Enviada em 14/01/2021

O livro “Extraordinário” conta a história de Augusto, um menino que nasceu com uma síndrome genética e, devido a isso, possui uma severa deformidade facial. Ao entrar na escola ele enfrenta piadas, perguntas e olhares cruéis, sendo tratado como um monstro pela maioria dos outros alunos, exceto por seus dois amigos, os quais o ajudam a enfrentar todos os problemas. Analogamente, esse livro pode representar uma trágica chaga persistente no Brasil, a prática de bullying, prejudicando toda a sociedade.

Em primeiro lugar, é importante destacar o papel da escola na difusão desse tipo de violência. Isso porque com o objetivo de serem populares muitas pessoas praticam brincadeiras que disfarçam o objetivo de maltratar e de intimidar, tendo, portanto, reflexos devastadores para as vítimas, as quais ficam humilhadas e, por conseguinte, se isolam.
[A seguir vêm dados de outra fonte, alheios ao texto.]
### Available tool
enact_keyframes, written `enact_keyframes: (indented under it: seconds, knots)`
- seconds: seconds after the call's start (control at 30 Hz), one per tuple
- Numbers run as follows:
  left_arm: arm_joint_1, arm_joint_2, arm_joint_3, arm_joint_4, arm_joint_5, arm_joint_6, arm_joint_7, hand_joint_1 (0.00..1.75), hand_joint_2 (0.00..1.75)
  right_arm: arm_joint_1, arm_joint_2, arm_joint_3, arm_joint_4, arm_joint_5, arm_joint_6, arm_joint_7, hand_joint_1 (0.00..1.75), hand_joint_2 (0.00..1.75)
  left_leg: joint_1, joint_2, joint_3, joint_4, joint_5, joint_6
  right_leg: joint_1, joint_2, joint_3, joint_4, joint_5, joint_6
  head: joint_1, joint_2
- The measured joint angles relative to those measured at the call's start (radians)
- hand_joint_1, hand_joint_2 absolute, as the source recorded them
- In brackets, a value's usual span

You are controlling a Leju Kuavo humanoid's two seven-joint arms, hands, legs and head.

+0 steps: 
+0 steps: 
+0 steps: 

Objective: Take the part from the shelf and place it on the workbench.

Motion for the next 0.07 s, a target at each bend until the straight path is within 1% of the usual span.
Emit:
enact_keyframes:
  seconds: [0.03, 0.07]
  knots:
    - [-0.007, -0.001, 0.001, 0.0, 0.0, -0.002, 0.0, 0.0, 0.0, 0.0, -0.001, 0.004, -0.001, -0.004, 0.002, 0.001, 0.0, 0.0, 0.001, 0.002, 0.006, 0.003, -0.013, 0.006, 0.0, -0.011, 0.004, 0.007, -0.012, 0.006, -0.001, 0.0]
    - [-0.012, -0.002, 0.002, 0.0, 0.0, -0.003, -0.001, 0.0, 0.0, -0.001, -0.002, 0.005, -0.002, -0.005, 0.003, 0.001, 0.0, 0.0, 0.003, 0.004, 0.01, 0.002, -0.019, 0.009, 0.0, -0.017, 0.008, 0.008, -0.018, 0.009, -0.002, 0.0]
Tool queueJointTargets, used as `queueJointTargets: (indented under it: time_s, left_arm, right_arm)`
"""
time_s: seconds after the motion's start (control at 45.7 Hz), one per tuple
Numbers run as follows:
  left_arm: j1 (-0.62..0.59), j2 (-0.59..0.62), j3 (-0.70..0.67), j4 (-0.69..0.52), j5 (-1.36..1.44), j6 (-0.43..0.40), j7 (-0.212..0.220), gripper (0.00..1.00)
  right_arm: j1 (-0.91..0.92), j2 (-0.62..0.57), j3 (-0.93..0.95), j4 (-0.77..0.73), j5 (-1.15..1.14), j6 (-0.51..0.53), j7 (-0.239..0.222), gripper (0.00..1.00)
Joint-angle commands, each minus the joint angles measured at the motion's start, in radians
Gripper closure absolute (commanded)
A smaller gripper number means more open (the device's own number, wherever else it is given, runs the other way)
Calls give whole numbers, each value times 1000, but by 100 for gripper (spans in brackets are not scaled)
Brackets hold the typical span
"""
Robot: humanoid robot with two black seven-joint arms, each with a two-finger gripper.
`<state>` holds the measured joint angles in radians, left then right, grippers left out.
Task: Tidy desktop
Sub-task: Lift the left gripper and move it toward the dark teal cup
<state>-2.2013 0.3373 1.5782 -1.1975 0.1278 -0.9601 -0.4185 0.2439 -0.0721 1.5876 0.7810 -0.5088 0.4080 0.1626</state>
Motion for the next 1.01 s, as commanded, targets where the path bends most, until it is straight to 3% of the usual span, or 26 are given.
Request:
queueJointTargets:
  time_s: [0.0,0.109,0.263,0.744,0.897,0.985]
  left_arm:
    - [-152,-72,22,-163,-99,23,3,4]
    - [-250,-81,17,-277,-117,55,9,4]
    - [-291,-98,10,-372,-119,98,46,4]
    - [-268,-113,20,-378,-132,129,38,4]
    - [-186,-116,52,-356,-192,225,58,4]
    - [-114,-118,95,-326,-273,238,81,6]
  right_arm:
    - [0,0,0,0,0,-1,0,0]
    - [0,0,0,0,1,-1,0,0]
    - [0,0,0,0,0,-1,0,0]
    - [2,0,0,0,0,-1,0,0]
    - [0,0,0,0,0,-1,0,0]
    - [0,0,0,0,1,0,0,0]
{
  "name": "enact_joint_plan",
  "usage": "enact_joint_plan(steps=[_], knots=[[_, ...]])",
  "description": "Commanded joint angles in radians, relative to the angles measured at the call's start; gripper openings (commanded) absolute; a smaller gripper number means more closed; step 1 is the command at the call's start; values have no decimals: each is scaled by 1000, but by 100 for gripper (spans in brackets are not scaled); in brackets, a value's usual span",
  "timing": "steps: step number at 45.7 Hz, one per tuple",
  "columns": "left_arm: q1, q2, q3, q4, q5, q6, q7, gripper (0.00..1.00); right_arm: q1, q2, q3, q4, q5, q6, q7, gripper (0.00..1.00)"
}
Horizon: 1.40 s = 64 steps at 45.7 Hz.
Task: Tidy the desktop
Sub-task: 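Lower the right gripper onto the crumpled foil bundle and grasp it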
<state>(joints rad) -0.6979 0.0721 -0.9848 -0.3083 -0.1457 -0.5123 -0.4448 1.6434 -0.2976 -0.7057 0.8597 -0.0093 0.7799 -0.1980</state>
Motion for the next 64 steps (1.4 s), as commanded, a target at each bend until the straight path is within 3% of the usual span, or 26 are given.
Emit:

Contudo, essas trágicas práticas não ficam restritas somente nas instituições escolares, com o avanço da tecnologia o cyberbullying cresce por meio de postagens maliciosas nas redes sociais e, além disso, também é possível observá-las dentro da própria família, como mostra o filme “Preciosa”, no qual uma menina sofre discriminações e é insultada tanto em casa, quanto na rua, dificultando a solução desse problema.

No entanto, os agressores, muitas vezes, também são vítimas, os quais podem ter sofrido agressões físicas e psicológicas, ou terem uma família conturbada, uma vez que, segundo John Locke, o ser humano é como uma tela em branco, a qual é preenchida por experiências e influências. O que se pode observar com o ocorrido em uma escola do bairro de Realengo, quando um homem entrou armado e interrompeu a vida de vários adolescentes, motivado pelo bullying que sofreu. Isso prova que a violência pode afetar tragicamente o emocional dos indivíduos, causando doenças como a depressão ou, até mesmo, tornando-os pessoas protagonistas de cenas de terror.

Percebe-se, pois, que o bullying prejudica toda a sociedade, devido a isso, é necessário a união da população para usar seu senso crítico e de empatia para combater esse problema. Dessa forma, o governo, por meio do Ministério da Educação e do Ministério da Saúde, deveria criar projetos, como trabalhos em grupo e aulas de educação física, os quais visem diminuir os preconceitos a partir da maior interação entre os alunos e mostrar as consequências da violência para os agressores e para as vítimas. Ademais, poderia garantir um maior apoio, por meio da presença diária de psicólogos nas instituições escolares, os quais mostrem aos alunos que eles não estão sozinhos e possuem alguém para conversar. Dessa forma, seria possível garantir que menos indivíduos sejam tratados como monstros e que tenham o apoio necessário para enfrentar essas situações, como o Augusto teve.